Las escenas de montañas de basura maloliente apilándose en las calles de Líbano y las de los manifestantes que han salido a protestar por la incapacidad del gobierno libanés para resolver ese problema, no poseen el dramatismo de las imágenes de los miles y miles de refugiados que intentan llegar a asentarse en Europa para salvar sus vidas, ni tampoco el salvajismo de los cuerpos desmembrados por la brutalidad del Estado Islámico y de las huestes de Bashar Assad, o por el estallido de explosivos atados al cuerpo de un terrorista suicida. Y sin embargo, se trata de escenas que agregan peso a la percepción de que en el Medio Oriente la descomposición política y social crece a pasos tan acelerados que un aterrorizante apocalipsis se encuentra a la vuelta de la esquina, si no es que ya está ahí y aún no hay conciencia clara de su presencia.

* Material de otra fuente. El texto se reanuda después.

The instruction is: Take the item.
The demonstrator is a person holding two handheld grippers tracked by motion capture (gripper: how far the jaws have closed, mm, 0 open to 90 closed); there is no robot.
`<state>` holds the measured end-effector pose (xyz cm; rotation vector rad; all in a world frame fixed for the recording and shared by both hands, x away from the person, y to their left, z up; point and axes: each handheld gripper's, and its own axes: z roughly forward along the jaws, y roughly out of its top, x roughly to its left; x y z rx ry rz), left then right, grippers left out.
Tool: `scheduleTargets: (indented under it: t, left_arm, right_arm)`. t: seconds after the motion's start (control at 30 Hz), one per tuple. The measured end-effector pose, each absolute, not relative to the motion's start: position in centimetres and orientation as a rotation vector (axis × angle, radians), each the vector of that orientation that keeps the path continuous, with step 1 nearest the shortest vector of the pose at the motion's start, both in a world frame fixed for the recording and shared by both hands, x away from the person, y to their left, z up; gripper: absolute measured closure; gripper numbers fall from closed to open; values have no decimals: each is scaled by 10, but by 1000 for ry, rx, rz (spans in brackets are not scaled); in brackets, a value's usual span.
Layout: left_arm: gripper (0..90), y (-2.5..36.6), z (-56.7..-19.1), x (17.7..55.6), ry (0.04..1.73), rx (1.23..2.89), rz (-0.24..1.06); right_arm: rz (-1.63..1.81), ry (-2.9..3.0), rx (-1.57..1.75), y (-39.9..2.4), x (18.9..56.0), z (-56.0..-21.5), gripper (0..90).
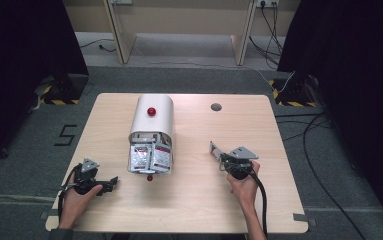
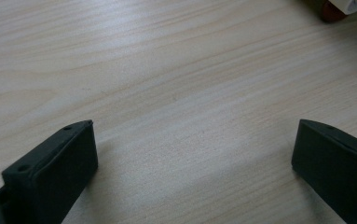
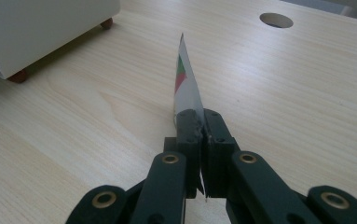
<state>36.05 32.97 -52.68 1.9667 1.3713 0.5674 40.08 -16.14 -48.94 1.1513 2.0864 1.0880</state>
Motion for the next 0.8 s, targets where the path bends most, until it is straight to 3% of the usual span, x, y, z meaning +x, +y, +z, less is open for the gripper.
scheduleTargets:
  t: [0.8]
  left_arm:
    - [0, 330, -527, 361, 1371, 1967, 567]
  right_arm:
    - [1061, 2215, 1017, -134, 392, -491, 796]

Porque tomando el caso libanés como ejemplo, aún a pesar de que no concentra los titulares en los medios de comunicación internacionales, la crisis se ha vuelto endémica. Han pasado catorce meses sin que haya sido posible elegir presidente debido al chantaje que Hezbolá – el partido y la milicia armada que representa al chiismo militante libanés- ejerce sobre las otras fuerzas políticas para imponer una figura afín a tal agrupación en el puesto. Pero también están las otras señales de la decadencia: el problema del suministro eléctrico y de agua se ha vuelto monumental, casi catastrófico, la calidad de la educación ha descendido como nunca antes, al tiempo que la corrupción, la ilegalidad y la proliferación de bandas armadas han hecho que la violencia se extienda como expresión elocuente de la rivalidad entre mafias estructuradas en función de sectarismos a menudo tribales. El otro grave problema es el alto índice de desempleo, uno más de los detonantes de una emigración de un importante sector juvenil que no vislumbra un futuro digno quedándose en el país.
Todo ello apunta a un deterioro del Estado debido a una burocracia corrupta e ineficiente lo mismo que a la proliferación de milicias guiadas por agendas particulares que tienen que ver mucho más con intereses sectarios que con las necesidades de la población total. Hezbolá ha sido en este caso el sector más emblemático de la enfermedad que aqueja a Líbano. Habiéndose empoderado como un Estado dentro del Estado, posee desde hace años su propia milicia cuyo potencial armamentístico supera con creces al del propio ejército nacional libanés. Como fuerza paralela a la del Estado, actúa según sus intereses, clientela y patrocinios, orientando la vida nacional hacia rumbos ajenos al interés nacional. La intervención abierta y directa que Hezbolá ha tenido en la guerra civil siria, en la que actúa como ariete de las fuerzas de Bashar Assad, es el ejemplo más revelador de hasta qué punto el Estado libanés se ha convertido en los hechos en un Estado fallido que es arrastrado involuntariamente a un conflicto ajeno.
Ya desde 2006 se había presentado el mismo patrón: en el verano de ese año Hezbolá se embarcó en una guerra abierta contra Israel, enfrentamiento que le costó caro a Líbano como nación por la pérdida de vidas y la magnitud de la destrucción de parte importante de su infraestructura. En esa ocasión el ejército nacional libanés funcionó como mudo testigo de una catástrofe que no pudo evitar y en la que ni siquiera intervino, igual que como ahora sucede con la injerencia del Hezbolá en Siria. Dada esta realidad, la actual crisis de la recolección de la basura puede leerse como uno más de los signos reveladores de una enfermedad crónica crecientemente grave atacando al cuerpo del Estado libanés, el cual se muestra cada día más débil e ineficiente.
Fuente: Excélsior, 6 de septiembre, 2015.